ATO detection using ML with Pangea enriched data

Baruch MettlerBaruch Mettler
9 min read

Account takeover (often abbreviated as ATO) is a compromise where a user has lost control of their authentication credentials resulting in them being exposed to malicious actors. These credentials are then used to commit data theft, fraud, and other malicious activities. Email, e-commerce, financial services, and Healthcare portals are commonly targeted. ATO is particularly troublesome for service providers as they must detect the compromise, unravel legitimate activity from malicious activity, restore the account for a customer, and help the customer better protect their account going forward. It is a combination of investigation and customer support at a frustrating and risky moment in time.

We have seen recent examples of this in several high profile data breaches related to infostealer malware. Additionally Cisco TALOS recently warns of a spike in credential stuffing using anonymizing services.
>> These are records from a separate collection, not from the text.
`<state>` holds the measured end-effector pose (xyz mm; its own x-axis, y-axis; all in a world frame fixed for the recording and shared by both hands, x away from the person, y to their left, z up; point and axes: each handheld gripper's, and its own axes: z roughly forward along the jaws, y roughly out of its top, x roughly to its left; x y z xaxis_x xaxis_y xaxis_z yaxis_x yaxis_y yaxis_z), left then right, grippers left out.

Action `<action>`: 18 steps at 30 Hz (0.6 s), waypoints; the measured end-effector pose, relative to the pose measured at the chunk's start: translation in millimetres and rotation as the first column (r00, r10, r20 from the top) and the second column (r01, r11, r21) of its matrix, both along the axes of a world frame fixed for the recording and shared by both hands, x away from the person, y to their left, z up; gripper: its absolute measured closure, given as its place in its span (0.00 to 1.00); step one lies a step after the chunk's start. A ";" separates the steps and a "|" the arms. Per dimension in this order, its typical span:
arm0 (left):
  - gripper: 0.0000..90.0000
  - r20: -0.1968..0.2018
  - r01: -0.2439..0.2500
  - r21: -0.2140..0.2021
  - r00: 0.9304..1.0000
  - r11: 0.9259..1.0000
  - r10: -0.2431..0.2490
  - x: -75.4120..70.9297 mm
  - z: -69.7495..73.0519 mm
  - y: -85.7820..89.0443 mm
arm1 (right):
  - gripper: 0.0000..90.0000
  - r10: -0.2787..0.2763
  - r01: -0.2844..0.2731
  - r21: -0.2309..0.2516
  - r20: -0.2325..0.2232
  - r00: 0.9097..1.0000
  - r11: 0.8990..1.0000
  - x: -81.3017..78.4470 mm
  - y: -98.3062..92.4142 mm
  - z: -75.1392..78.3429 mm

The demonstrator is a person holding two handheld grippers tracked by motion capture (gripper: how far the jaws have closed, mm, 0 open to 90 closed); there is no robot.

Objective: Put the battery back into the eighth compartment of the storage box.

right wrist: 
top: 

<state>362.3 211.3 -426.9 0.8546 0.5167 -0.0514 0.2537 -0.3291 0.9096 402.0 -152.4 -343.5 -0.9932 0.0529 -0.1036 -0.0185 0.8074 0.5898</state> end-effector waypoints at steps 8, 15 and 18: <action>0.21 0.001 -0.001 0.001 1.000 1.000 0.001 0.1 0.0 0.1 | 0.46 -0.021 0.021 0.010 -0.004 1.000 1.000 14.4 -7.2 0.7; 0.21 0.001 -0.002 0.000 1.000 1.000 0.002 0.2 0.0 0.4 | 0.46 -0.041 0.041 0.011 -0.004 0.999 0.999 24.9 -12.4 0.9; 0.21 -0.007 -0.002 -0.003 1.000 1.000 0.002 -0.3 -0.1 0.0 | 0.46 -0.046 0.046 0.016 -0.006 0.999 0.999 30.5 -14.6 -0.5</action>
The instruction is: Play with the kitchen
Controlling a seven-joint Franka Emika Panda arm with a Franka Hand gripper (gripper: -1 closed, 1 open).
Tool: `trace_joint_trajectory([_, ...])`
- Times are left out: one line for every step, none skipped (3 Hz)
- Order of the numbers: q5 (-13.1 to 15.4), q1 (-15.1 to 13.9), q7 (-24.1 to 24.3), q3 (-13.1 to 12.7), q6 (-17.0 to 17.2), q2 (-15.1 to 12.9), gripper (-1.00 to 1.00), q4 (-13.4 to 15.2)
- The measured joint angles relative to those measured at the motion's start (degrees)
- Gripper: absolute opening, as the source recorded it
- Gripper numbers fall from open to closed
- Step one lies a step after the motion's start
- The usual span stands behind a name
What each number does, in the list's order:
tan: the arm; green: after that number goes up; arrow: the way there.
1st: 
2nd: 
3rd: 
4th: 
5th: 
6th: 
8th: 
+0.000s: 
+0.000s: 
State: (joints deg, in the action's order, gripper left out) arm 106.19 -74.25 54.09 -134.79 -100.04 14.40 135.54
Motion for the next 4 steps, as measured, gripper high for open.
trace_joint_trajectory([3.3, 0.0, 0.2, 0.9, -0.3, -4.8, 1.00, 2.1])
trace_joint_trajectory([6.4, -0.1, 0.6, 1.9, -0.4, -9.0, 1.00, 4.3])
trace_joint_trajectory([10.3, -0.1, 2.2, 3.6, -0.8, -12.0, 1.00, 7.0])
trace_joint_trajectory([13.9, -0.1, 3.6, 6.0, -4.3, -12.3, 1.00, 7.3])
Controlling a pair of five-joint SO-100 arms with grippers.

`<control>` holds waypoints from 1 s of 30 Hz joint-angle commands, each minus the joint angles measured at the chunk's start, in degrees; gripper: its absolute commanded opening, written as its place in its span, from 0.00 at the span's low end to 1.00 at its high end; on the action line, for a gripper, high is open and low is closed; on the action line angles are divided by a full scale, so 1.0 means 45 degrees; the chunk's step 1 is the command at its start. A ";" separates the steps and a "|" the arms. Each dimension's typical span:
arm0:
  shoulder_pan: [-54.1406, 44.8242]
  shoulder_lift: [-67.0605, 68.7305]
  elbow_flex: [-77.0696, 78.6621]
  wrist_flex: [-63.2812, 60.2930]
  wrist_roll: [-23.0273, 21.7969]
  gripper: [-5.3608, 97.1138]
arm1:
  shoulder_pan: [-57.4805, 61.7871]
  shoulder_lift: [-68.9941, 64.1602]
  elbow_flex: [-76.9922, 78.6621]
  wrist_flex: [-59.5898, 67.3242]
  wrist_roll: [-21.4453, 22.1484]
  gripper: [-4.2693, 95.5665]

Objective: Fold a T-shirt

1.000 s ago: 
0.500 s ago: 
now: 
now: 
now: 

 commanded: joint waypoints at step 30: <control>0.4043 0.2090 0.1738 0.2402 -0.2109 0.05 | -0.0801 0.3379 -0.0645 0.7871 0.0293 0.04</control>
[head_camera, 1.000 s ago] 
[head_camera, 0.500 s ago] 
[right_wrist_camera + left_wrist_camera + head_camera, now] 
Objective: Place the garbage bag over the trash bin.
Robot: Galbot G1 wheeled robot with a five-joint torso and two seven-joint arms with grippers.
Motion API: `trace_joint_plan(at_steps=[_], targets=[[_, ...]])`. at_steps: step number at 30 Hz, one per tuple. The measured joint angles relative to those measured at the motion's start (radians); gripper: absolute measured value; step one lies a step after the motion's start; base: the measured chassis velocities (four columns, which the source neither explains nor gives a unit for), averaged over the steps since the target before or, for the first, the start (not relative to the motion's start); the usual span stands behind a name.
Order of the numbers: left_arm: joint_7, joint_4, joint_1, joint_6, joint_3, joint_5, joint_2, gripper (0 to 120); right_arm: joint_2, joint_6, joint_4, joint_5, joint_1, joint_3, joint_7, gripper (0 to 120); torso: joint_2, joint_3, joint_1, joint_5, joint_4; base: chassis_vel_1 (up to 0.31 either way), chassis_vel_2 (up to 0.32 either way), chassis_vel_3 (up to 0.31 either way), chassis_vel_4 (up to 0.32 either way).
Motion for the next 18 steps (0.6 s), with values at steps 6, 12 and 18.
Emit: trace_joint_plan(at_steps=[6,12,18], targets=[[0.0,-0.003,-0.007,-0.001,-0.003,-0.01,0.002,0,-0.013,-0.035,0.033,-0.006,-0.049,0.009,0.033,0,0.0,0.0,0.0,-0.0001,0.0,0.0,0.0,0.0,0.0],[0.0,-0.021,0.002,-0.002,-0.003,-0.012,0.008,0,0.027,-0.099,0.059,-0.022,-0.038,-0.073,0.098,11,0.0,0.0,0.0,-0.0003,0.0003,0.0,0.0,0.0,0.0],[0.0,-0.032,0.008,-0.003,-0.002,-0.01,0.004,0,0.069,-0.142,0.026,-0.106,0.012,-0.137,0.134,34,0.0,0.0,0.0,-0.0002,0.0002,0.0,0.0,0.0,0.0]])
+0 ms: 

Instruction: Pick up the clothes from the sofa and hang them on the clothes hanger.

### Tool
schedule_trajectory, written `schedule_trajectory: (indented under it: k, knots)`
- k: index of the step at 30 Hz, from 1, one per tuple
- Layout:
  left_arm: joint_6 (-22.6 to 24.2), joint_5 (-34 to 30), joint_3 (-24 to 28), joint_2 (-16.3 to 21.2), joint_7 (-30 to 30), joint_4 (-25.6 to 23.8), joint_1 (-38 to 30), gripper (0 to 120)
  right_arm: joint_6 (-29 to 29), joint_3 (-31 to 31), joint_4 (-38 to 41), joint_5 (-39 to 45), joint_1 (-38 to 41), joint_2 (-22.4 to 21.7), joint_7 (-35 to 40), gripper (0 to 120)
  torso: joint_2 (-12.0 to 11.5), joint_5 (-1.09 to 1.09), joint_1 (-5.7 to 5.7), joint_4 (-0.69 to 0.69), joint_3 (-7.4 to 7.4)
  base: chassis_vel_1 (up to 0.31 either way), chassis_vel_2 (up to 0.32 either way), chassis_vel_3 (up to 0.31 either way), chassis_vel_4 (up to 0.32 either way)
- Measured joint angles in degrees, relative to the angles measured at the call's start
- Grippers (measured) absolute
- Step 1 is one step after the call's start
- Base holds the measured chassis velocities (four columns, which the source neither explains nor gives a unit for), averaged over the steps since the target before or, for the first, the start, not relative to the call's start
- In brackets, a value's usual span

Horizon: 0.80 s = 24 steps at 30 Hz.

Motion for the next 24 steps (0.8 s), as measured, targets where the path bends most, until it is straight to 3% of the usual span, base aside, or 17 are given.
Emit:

Multi-factor Authentication is a good control and commonly implemented to prevent valid credentials from successfully authenticating. However, multiple techniques have been used to bypass MFA, including Social Engineering, SIM Swapping, OTP Brute forcing, and push notification spamming. Continuing credential compromise related breaches demonstrates that MFA has not completely mitigated the threat of ATO.

This article will explore how to enrich authentication logs and train a machine learning algorithm on what a “normal” authentication should look like. From there we can compare subsequent authentication and look for deviations from the calculated norm. We will code methods that attempt to show why the authentication is identified as anomalous. Through data collection, feature selection, and tuning we will produce actionable detections that can be used to limit the impact of account takeover.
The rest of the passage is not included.